Start of RECORDS

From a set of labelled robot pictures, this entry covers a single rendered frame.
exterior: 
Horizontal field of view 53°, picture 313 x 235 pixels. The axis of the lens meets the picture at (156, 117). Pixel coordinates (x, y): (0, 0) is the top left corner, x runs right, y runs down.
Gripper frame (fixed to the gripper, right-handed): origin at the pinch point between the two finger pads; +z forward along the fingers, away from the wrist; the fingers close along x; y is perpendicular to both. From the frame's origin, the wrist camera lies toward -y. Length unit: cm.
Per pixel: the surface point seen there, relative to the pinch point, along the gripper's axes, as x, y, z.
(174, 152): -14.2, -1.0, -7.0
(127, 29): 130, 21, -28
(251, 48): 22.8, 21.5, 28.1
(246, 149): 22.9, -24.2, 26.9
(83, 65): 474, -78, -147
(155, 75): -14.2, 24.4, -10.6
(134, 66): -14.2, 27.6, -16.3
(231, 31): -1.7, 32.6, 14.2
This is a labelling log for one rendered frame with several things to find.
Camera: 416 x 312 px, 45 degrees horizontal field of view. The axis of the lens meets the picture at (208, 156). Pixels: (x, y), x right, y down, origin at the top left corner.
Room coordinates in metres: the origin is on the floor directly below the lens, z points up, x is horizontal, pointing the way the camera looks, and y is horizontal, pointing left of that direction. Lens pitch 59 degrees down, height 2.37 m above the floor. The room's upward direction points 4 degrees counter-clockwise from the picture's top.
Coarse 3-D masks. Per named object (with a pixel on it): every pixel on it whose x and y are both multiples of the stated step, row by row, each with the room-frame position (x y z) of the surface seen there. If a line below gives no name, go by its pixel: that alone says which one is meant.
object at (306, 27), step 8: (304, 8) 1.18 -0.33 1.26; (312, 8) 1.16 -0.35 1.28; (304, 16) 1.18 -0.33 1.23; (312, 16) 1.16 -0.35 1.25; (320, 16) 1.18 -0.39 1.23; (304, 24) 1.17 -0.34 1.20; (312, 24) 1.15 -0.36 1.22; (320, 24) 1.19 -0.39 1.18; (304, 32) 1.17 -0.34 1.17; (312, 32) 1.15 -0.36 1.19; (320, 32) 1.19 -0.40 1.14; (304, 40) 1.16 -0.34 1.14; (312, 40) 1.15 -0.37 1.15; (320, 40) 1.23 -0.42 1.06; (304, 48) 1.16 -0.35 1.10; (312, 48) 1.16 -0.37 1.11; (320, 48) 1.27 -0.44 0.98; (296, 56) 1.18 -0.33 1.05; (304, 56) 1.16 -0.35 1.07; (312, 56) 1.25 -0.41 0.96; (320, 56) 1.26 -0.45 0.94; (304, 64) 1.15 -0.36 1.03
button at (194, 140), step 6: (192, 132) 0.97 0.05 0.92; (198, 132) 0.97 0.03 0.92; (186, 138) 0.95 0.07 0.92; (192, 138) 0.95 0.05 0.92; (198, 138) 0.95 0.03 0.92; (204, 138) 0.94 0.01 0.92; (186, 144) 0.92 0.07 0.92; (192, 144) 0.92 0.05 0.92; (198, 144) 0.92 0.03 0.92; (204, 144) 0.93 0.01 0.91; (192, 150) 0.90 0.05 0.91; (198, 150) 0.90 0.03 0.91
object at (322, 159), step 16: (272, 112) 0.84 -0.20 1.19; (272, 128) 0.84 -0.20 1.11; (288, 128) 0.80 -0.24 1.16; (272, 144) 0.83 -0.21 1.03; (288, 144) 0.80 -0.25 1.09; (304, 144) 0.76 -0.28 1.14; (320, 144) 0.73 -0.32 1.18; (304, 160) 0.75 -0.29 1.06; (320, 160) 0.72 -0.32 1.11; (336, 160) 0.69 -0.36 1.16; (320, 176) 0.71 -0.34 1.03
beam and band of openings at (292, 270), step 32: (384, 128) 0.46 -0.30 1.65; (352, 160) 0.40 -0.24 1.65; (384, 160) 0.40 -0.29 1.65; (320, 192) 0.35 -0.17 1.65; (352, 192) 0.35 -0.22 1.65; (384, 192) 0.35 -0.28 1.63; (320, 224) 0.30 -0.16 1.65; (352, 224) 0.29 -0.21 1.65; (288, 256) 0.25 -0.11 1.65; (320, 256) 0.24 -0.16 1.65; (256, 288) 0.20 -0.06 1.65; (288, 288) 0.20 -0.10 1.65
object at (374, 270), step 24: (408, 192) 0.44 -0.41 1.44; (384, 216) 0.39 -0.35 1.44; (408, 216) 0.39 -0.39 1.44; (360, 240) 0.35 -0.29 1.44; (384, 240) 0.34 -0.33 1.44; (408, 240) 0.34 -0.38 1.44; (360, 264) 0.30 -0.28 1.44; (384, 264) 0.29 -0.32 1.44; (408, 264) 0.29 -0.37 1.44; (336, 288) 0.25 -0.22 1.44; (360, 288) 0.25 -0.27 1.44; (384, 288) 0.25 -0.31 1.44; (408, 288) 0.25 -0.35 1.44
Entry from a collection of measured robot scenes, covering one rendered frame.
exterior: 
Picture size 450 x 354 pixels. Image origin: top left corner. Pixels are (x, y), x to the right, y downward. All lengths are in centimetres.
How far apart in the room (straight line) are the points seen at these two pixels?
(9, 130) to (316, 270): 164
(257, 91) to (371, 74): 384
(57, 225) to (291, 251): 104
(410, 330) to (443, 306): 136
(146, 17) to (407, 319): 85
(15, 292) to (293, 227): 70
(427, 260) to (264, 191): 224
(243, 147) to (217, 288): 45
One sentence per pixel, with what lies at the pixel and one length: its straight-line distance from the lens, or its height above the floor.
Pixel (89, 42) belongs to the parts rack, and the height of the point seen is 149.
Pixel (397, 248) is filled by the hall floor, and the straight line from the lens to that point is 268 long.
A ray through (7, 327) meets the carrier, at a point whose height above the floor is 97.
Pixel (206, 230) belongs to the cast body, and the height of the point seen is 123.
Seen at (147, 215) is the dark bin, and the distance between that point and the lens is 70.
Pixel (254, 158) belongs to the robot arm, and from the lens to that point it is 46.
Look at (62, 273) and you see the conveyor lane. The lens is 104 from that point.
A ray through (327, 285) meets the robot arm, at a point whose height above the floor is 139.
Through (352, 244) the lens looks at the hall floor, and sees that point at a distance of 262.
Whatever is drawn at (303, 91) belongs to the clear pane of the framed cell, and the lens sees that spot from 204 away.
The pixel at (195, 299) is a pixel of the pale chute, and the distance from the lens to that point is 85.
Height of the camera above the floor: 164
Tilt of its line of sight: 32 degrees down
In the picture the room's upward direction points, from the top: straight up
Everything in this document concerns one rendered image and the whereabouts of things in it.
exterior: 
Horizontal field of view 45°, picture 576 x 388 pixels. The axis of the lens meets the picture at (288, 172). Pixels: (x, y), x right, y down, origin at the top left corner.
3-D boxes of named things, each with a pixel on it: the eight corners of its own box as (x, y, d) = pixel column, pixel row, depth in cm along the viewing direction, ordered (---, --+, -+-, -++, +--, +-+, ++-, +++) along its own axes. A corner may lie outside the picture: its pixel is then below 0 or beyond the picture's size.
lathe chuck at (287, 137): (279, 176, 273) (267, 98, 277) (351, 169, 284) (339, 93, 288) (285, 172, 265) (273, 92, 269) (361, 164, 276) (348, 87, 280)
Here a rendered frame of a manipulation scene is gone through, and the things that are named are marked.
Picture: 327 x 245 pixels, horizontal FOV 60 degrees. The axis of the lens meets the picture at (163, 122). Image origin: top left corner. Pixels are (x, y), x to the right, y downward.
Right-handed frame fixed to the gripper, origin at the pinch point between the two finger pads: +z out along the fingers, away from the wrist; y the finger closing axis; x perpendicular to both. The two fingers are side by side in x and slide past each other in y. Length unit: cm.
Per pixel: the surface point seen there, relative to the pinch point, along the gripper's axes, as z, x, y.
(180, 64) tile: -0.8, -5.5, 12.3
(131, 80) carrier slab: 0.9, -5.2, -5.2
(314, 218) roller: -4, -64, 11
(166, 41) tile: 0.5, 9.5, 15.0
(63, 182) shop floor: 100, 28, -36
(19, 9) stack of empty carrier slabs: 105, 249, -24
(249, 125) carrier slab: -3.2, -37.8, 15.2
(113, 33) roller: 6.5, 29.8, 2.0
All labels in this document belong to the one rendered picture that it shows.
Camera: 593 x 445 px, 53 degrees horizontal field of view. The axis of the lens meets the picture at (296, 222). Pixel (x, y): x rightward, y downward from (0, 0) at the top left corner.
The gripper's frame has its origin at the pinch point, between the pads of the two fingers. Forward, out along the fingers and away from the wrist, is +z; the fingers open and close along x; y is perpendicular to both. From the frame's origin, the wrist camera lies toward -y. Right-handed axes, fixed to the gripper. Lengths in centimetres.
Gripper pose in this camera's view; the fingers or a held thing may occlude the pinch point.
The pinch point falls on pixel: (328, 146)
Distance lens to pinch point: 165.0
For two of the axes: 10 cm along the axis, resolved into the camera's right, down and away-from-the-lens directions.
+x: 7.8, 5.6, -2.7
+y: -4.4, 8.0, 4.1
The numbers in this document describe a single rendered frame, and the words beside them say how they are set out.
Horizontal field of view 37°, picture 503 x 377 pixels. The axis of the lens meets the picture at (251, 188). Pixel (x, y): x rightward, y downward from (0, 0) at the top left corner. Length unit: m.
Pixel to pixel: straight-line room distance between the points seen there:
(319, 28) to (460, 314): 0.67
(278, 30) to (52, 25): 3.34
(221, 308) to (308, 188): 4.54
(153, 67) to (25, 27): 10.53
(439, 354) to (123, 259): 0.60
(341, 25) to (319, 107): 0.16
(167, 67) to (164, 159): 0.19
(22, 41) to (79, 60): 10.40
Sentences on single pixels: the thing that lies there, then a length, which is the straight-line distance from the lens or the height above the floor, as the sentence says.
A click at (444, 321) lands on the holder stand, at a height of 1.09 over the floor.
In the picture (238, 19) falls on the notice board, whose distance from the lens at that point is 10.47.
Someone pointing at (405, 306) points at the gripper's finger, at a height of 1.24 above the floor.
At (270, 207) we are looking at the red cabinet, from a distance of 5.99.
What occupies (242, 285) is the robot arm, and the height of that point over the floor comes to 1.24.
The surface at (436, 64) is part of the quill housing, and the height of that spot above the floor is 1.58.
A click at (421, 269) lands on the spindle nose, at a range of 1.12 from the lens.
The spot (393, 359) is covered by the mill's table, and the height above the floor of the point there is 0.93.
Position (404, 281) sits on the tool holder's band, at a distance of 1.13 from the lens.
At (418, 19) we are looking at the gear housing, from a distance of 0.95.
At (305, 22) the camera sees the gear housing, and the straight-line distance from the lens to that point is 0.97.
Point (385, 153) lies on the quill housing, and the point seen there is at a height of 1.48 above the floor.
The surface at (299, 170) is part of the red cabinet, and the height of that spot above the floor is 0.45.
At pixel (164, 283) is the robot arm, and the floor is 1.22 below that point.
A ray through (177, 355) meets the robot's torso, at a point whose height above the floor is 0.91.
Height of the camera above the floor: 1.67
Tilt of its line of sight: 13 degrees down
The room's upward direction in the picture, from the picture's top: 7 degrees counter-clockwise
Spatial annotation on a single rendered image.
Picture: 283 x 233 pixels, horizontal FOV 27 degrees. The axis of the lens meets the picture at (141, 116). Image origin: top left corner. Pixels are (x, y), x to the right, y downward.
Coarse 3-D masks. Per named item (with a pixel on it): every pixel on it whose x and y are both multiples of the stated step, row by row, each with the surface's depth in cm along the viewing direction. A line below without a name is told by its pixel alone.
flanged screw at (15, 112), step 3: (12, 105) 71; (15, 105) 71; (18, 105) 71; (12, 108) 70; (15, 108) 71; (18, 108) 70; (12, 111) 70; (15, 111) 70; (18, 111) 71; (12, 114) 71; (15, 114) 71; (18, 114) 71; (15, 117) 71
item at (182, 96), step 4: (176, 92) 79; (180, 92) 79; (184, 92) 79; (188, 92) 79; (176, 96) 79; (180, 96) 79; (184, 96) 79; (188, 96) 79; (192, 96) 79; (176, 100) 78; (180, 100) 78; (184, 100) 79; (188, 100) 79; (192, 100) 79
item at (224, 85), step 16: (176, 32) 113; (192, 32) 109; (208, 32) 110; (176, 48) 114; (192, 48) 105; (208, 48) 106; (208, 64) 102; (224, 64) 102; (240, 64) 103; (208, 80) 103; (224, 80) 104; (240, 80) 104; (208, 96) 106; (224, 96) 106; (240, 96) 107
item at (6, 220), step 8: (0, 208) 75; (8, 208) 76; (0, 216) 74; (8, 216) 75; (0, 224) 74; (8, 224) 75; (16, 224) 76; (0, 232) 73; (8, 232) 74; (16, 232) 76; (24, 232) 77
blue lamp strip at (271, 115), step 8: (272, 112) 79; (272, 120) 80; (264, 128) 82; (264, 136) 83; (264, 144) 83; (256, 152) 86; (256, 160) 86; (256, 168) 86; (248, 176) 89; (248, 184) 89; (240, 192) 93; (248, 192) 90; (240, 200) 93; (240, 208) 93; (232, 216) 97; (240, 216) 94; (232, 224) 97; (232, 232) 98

End of RECORDS

Your answer consists solely of the lines from the top of the records above through the line that contains "Horizontal field of view 53°, picture", each echoed exactly.

From a set of labelled robot pictures, this entry covers a single rendered frame.
exterior: 
Horizontal field of view 53°, picture 313 x 235 pixels. The axis of the lens meets the picture at (156, 117). Pixel coordinates (x, y): (0, 0) is the top left corner, x runs right, y runs down.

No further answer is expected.